TASK INSTRUCTIONS: Retrieve every line of the data holding the word "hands".

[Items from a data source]
#####

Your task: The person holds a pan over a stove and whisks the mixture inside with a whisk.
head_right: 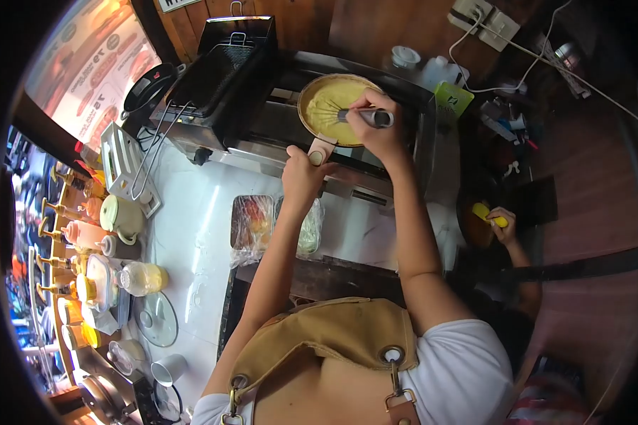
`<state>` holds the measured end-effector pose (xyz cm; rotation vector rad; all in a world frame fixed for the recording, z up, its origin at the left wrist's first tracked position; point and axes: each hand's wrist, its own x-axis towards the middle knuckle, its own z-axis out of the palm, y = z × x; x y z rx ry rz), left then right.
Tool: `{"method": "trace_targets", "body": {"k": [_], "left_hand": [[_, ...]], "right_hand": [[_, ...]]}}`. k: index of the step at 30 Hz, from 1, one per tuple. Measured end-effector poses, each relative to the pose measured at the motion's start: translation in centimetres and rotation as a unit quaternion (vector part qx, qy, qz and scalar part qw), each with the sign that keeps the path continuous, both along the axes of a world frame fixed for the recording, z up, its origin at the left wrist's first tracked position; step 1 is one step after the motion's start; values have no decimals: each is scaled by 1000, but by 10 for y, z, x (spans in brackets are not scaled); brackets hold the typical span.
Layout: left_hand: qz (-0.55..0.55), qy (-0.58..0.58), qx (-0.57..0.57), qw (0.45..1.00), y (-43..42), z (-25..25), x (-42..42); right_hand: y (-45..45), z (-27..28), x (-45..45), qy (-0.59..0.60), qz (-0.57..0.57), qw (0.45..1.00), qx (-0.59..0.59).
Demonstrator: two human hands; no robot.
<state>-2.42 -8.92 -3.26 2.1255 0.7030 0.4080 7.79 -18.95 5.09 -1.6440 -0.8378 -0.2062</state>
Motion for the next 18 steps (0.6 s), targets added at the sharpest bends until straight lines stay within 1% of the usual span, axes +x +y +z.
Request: {"method": "trace_targets", "body": {"k": [2,4,6,8,10,12,13,14,16,18], "left_hand": [[3,11,13,1000,0,1,-1],[3,8,14,1000,0,0,0],[0,4,14,1000,-1,0,-1],[1,-4,2,1000,-1,3,-2],[3,1,3,1000,-1,4,-1],[9,6,2,1000,0,2,0],[6,-7,6,1000,0,-1,0],[4,-20,9,1000,1,-3,-1],[1,-16,14,1000,0,0,-1],[-2,-11,17,1000,-1,2,-3]], "right_hand": [[-16,10,4,-8,-7,999,-33],[-25,13,15,7,-29,999,-29],[-26,11,23,79,-14,997,-18],[-18,-2,30,53,-13,998,8],[-19,-6,30,59,2,998,16],[-28,-5,33,81,63,994,21],[-36,2,32,116,83,989,28],[-44,7,32,144,76,986,28],[-56,14,35,88,57,994,6],[-60,15,36,90,35,995,4]]}}
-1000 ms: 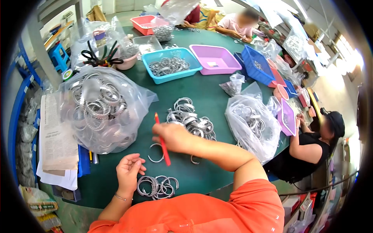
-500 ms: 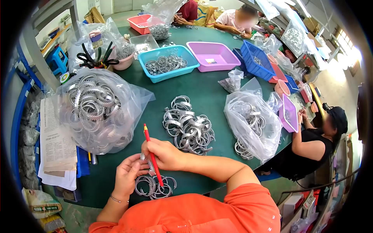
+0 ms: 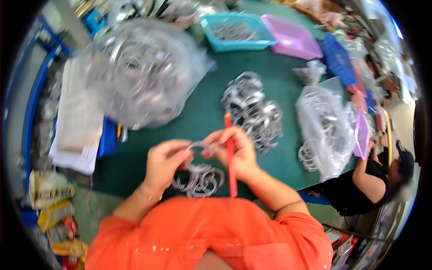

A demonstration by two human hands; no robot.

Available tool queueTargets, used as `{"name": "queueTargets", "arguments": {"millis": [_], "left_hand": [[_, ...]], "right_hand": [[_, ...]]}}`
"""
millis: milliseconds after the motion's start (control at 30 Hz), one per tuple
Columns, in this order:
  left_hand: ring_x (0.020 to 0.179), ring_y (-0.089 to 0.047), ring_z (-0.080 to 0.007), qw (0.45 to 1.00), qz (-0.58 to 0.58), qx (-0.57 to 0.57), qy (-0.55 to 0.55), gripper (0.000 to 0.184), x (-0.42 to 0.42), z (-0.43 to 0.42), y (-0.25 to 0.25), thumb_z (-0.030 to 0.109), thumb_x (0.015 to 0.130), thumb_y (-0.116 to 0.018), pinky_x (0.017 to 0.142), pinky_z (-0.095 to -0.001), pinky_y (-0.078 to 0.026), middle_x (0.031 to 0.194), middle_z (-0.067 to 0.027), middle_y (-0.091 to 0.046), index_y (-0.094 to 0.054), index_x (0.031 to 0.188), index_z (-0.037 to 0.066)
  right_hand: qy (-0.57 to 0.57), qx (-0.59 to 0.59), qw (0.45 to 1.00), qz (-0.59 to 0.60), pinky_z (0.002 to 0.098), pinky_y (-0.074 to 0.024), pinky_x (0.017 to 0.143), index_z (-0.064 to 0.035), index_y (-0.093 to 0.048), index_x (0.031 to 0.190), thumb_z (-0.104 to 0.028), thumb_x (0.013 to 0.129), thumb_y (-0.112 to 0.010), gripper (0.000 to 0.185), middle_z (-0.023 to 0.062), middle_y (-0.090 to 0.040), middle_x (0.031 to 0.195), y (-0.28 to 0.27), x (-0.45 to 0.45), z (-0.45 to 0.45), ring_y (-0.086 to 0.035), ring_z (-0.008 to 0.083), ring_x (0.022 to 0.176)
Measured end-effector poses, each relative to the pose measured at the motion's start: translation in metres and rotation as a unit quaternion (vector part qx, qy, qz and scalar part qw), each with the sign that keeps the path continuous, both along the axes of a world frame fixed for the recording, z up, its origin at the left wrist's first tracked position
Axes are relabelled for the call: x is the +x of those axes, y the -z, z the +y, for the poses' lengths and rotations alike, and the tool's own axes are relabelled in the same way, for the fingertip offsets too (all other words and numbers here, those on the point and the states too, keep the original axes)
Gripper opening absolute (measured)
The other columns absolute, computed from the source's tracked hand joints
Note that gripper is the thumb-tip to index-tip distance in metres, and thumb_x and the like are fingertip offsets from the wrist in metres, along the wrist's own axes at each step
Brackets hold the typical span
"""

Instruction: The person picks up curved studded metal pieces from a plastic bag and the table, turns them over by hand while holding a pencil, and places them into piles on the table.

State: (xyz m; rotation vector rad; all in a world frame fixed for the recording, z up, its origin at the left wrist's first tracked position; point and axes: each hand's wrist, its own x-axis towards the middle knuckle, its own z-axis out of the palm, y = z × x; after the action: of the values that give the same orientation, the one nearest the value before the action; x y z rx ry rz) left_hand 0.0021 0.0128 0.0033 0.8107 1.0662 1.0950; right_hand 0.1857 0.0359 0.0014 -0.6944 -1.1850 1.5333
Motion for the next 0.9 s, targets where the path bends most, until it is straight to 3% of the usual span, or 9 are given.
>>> {"name": "queueTargets", "arguments": {"millis": [133, 367, 467, 567, 667, 833, 900], "left_hand": [[0.067, -0.059, -0.0126, 0.999, -0.031, 0.021, 0.006, 0.016, 0.004, -0.004, 0.003, 0.001, 0.08, -0.057, 0.054, -0.0214, -0.046, 0.079, -0.0095, -0.062, -0.057, 0.096, -0.004], [0.069, -0.059, -0.012, 0.998, -0.035, 0.046, 0.018, 0.016, 0.004, -0.006, 0.01, 0.002, 0.08, -0.059, 0.057, -0.0219, -0.048, 0.081, -0.0102, -0.063, -0.058, 0.095, -0.002], [0.069, -0.059, -0.0118, 0.999, -0.033, 0.037, 0.021, 0.016, 0.004, -0.006, 0.009, 0.002, 0.08, -0.059, 0.057, -0.0219, -0.048, 0.081, -0.0095, -0.062, -0.058, 0.095, -0.002], [0.072, -0.059, -0.0116, 0.997, -0.016, 0.073, 0.033, 0.017, 0.005, -0.006, 0.007, 0.0, 0.079, -0.06, 0.058, -0.0221, -0.048, 0.083, -0.0085, -0.061, -0.058, 0.095, -0.002], [0.074, -0.059, -0.0118, 0.997, -0.002, 0.071, 0.042, 0.018, 0.005, -0.007, 0.008, 0.0, 0.079, -0.06, 0.059, -0.022, -0.048, 0.084, -0.0086, -0.061, -0.057, 0.096, -0.002], [0.09, -0.057, -0.0172, 0.995, -0.04, 0.063, 0.069, 0.024, 0.008, -0.007, 0.009, -0.008, 0.076, -0.059, 0.082, -0.0284, -0.047, 0.099, -0.0117, -0.058, -0.056, 0.099, -0.005], [0.091, -0.056, -0.0172, 0.995, -0.029, 0.062, 0.076, 0.023, 0.005, -0.006, 0.01, -0.009, 0.075, -0.058, 0.081, -0.0283, -0.047, 0.099, -0.0117, -0.057, -0.056, 0.098, -0.005]], "right_hand": [[0.006, -0.044, 0.999, 0.028, 0.0297, -0.0512, 0.071, -0.0055, -0.036, 0.09, 0.012, 0.082, -0.04, 0.02, 0.0179, -0.054, 0.099, 0.0, 0.005, -0.009, -0.06, 0.0217, 0.084], [0.01, -0.055, 0.998, 0.042, 0.0289, -0.051, 0.071, -0.0051, -0.036, 0.09, 0.011, 0.082, -0.04, 0.018, 0.0186, -0.054, 0.099, 0.002, 0.012, -0.015, -0.061, 0.0232, 0.084], [0.021, -0.058, 0.998, 0.031, 0.0268, -0.05, 0.07, -0.0049, -0.037, 0.091, 0.01, 0.082, -0.045, 0.019, 0.0182, -0.055, 0.099, -0.001, 0.012, -0.016, -0.06, 0.0204, 0.082], [0.032, -0.008, 0.999, -0.028, 0.0237, -0.048, 0.068, -0.004, -0.041, 0.09, 0.008, 0.075, -0.06, 0.027, 0.015, -0.057, 0.095, 0.003, 0.01, -0.016, -0.057, 0.0121, 0.076], [0.022, -0.003, 0.999, -0.049, 0.0237, -0.0479, 0.067, -0.0032, -0.042, 0.087, 0.009, 0.073, -0.063, 0.028, 0.0139, -0.057, 0.093, 0.0, 0.012, -0.018, -0.056, 0.011, 0.076], [0.039, 0.023, 0.998, -0.039, 0.0245, -0.0483, 0.068, -0.0026, -0.043, 0.085, 0.01, 0.072, -0.063, 0.027, 0.0149, -0.058, 0.091, 0.002, 0.014, -0.018, -0.056, 0.0132, 0.078], [0.037, 0.036, 0.998, -0.041, 0.0247, -0.0482, 0.068, -0.0026, -0.043, 0.085, 0.01, 0.072, -0.063, 0.027, 0.015, -0.058, 0.091, 0.001, 0.013, -0.018, -0.056, 0.0136, 0.078]]}}
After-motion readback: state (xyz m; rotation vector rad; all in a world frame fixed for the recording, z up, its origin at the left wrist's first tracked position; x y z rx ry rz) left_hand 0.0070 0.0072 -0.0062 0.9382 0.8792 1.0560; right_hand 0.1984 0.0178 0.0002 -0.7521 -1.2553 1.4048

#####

PROBLEM SOLUTION:
Demonstrator: two human hands; no robot.
A demonstration by two human hands; no robot.

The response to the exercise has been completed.